-- WORK REQUIRED --
From the material below, copy each line that holds the word "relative".
____________________
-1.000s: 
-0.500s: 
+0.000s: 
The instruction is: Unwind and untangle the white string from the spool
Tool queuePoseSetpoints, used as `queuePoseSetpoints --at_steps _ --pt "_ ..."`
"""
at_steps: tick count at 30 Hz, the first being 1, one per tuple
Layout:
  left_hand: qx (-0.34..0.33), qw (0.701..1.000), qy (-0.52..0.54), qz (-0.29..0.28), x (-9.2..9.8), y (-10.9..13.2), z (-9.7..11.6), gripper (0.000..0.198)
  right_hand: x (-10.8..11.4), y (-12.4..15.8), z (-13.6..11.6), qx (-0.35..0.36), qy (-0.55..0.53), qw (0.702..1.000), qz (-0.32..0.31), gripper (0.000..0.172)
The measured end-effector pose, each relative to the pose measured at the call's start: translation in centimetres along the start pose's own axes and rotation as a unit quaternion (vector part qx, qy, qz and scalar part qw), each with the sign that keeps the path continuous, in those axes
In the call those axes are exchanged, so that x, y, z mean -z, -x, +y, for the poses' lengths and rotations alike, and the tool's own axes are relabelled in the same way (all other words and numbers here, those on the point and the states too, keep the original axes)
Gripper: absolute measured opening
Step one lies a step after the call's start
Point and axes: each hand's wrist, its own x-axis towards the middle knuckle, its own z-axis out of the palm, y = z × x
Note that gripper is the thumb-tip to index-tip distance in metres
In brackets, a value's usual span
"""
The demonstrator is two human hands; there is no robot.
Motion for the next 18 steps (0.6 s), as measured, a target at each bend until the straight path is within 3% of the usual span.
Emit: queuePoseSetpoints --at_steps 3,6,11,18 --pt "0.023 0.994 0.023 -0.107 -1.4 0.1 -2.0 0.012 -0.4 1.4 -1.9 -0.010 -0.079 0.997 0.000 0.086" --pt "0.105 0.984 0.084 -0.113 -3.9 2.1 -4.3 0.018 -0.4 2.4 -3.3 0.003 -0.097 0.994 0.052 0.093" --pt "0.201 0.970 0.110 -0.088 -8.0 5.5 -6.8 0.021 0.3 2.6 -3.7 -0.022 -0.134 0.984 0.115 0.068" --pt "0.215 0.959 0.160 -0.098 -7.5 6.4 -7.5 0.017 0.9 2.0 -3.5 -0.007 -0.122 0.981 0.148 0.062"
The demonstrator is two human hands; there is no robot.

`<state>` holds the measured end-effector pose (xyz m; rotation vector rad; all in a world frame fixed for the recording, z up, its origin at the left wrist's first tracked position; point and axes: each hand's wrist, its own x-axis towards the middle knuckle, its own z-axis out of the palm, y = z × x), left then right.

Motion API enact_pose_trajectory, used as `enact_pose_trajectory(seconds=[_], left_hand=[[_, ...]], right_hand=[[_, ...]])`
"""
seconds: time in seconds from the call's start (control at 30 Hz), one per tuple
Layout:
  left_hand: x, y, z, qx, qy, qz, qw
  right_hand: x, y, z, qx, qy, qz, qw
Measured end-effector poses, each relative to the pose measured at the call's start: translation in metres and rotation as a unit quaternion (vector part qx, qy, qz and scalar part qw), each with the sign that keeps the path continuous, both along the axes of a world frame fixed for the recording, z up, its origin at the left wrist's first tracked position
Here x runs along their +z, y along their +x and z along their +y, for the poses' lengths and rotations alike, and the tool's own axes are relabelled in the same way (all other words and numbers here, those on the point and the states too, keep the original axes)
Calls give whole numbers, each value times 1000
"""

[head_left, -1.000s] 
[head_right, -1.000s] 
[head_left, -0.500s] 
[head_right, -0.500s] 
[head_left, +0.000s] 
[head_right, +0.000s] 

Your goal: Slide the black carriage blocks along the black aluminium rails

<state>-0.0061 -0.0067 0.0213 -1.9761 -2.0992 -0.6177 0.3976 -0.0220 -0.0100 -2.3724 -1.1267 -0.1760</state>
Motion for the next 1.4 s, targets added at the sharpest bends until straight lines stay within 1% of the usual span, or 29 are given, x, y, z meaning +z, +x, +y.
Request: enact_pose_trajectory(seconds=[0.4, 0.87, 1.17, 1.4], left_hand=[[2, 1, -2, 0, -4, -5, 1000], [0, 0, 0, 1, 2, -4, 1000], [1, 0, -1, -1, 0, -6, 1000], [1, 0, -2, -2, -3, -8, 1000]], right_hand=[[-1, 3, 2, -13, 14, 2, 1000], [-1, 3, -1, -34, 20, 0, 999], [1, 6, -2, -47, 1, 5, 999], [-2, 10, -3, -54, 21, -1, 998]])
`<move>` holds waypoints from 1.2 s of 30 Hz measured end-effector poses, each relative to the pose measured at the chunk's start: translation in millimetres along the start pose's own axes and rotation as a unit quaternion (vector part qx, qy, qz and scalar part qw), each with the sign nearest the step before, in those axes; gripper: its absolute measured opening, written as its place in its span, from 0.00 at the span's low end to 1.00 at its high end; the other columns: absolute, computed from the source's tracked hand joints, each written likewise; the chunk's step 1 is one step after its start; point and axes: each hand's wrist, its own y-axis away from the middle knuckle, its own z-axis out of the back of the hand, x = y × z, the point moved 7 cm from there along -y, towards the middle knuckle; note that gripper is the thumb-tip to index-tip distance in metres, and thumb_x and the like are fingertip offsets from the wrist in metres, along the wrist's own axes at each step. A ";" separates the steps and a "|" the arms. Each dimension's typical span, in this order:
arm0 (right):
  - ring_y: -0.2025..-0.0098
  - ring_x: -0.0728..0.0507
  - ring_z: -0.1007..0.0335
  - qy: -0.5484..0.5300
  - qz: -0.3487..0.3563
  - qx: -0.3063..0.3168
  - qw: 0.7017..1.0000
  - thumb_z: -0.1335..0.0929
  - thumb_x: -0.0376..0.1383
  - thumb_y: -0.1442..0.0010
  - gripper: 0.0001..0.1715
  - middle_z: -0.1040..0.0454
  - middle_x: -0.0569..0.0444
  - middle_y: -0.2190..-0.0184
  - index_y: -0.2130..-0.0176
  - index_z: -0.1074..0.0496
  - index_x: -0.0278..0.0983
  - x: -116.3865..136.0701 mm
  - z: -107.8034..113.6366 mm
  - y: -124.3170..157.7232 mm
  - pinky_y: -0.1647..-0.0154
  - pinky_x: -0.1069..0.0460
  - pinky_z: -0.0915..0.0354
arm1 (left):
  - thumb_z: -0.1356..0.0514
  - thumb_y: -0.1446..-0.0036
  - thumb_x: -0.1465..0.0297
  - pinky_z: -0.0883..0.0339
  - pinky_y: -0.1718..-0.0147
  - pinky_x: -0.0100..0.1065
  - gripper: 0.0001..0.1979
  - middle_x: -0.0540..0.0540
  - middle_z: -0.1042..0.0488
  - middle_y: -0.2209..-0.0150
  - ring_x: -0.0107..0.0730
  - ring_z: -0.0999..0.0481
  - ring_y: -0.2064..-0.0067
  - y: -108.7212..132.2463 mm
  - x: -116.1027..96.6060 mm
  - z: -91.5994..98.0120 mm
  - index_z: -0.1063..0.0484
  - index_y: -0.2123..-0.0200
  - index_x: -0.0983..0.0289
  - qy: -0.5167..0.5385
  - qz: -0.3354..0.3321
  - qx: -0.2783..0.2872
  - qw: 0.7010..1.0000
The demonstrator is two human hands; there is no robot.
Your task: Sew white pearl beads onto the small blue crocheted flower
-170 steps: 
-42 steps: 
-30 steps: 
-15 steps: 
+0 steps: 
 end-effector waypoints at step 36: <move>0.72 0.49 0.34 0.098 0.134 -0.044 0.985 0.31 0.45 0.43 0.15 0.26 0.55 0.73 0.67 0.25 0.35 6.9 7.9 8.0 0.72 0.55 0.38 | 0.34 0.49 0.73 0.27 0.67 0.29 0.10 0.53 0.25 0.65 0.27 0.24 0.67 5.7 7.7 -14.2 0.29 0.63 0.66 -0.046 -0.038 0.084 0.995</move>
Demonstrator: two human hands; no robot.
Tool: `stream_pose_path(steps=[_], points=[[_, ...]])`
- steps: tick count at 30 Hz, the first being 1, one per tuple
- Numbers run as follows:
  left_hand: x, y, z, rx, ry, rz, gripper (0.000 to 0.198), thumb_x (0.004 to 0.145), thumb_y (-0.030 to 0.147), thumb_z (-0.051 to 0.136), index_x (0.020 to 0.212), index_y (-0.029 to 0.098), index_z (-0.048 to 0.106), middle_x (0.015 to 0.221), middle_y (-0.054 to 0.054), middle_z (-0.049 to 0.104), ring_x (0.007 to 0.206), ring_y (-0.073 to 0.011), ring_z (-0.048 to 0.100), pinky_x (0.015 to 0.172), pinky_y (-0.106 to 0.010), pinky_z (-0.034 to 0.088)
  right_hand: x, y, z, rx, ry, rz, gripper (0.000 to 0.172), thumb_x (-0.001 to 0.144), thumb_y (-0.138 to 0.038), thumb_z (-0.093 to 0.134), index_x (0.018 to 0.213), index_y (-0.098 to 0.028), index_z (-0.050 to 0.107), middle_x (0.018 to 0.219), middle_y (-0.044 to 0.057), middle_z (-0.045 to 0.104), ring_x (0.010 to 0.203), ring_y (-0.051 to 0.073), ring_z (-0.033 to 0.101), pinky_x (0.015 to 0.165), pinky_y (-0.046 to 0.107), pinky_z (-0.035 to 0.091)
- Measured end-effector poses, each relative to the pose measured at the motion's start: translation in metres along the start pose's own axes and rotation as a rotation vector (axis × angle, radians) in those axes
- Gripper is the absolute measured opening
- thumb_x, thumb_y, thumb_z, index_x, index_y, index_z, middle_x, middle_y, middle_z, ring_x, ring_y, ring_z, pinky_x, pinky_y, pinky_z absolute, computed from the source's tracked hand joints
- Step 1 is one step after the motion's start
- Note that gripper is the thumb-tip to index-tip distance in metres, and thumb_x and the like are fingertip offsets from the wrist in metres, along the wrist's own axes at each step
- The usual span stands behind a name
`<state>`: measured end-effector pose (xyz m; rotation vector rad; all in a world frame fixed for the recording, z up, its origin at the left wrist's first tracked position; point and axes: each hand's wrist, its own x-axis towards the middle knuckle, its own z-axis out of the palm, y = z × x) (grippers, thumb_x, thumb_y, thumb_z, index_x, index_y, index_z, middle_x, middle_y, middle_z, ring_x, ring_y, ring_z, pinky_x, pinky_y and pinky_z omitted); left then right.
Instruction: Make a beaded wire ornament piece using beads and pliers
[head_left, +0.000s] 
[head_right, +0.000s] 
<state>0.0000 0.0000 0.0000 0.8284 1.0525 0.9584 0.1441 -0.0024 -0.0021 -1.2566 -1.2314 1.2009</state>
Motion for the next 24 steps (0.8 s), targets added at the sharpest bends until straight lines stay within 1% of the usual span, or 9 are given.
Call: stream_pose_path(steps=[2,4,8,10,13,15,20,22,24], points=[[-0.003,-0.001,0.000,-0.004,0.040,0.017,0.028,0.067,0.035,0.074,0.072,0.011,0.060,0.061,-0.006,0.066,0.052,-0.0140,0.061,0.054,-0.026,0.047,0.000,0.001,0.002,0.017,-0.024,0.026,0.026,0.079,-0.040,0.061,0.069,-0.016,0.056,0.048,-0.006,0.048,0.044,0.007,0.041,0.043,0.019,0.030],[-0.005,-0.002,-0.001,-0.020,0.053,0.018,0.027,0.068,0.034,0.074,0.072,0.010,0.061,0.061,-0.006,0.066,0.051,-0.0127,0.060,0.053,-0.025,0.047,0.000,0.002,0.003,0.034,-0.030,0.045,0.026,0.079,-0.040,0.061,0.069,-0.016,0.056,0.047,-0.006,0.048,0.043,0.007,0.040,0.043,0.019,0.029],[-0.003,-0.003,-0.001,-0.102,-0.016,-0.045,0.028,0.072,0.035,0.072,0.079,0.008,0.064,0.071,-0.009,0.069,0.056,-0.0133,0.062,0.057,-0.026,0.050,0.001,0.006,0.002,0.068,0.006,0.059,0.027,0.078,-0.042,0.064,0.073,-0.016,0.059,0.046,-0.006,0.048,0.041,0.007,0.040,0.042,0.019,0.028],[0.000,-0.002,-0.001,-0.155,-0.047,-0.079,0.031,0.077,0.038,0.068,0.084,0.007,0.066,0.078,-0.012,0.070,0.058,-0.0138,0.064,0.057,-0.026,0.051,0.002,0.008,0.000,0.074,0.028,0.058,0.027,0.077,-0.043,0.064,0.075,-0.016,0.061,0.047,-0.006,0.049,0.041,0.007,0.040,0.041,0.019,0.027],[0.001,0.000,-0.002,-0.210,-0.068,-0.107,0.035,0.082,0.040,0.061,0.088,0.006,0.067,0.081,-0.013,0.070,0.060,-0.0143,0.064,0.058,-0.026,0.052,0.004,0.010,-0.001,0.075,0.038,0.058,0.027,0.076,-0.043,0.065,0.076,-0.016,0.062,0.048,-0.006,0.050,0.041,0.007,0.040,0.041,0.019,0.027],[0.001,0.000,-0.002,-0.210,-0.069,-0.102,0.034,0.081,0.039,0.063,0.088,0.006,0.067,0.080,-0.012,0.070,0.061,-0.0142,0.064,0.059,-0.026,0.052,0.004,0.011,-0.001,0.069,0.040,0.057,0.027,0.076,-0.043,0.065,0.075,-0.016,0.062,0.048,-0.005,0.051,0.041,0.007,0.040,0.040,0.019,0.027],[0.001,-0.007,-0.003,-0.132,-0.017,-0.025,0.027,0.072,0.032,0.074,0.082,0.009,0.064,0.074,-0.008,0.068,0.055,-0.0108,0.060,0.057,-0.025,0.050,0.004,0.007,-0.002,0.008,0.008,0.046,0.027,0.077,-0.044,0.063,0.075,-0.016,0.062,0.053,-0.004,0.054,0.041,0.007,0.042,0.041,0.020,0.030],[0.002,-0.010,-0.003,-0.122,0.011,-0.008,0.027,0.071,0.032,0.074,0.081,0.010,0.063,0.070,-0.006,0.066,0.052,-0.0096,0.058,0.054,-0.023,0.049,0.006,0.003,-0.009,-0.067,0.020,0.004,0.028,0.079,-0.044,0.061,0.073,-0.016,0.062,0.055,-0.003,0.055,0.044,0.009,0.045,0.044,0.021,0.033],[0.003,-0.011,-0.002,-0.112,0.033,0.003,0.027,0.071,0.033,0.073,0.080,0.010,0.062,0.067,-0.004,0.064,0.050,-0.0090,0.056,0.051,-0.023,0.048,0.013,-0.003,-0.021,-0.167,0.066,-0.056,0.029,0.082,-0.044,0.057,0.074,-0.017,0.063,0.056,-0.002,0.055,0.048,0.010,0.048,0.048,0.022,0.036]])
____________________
-- RESPONSE TO THIS EXERCISE --
The measured end-effector pose, each relative to the pose measured at the call's start: translation in centimetres along the start pose's own axes and rotation as a unit quaternion (vector part qx, qy, qz and scalar part qw), each with the sign that keeps the path continuous, in those axes
Measured end-effector poses, each relative to the pose measured at the call's start: translation in metres and rotation as a unit quaternion (vector part qx, qy, qz and scalar part qw), each with the sign that keeps the path continuous, both along the axes of a world frame fixed for the recording, z up, its origin at the left wrist's first tracked position
`<move>` holds waypoints from 1.2 s of 30 Hz measured end-effector poses, each relative to the pose measured at the chunk's start: translation in millimetres along the start pose's own axes and rotation as a unit quaternion (vector part qx, qy, qz and scalar part qw), each with the sign nearest the step before, in those axes; gripper: its absolute measured opening, written as its place in its span, from 0.00 at the span's low end to 1.00 at its high end; the other columns: absolute, computed from the source's tracked hand joints, each written likewise; the chunk's step 1 is one step after its start; point and axes: each hand's wrist, its own y-axis away from the middle knuckle, its own z-axis out of the back of the hand, x = y × z, the point moved 7 cm from there along -y, towards the middle knuckle; note that gripper is the thumb-tip to index-tip distance in metres, and thumb_x and the like are fingertip offsets from the wrist in metres, along the wrist's own axes at each step. A ";" separates the steps and a "|" the arms. Each dimension's typical span, in this order:
- Measured end-effector poses, each relative to the pose measured at the motion's start: translation in metres along the start pose's own axes and rotation as a rotation vector (axis × angle, radians) in those axes

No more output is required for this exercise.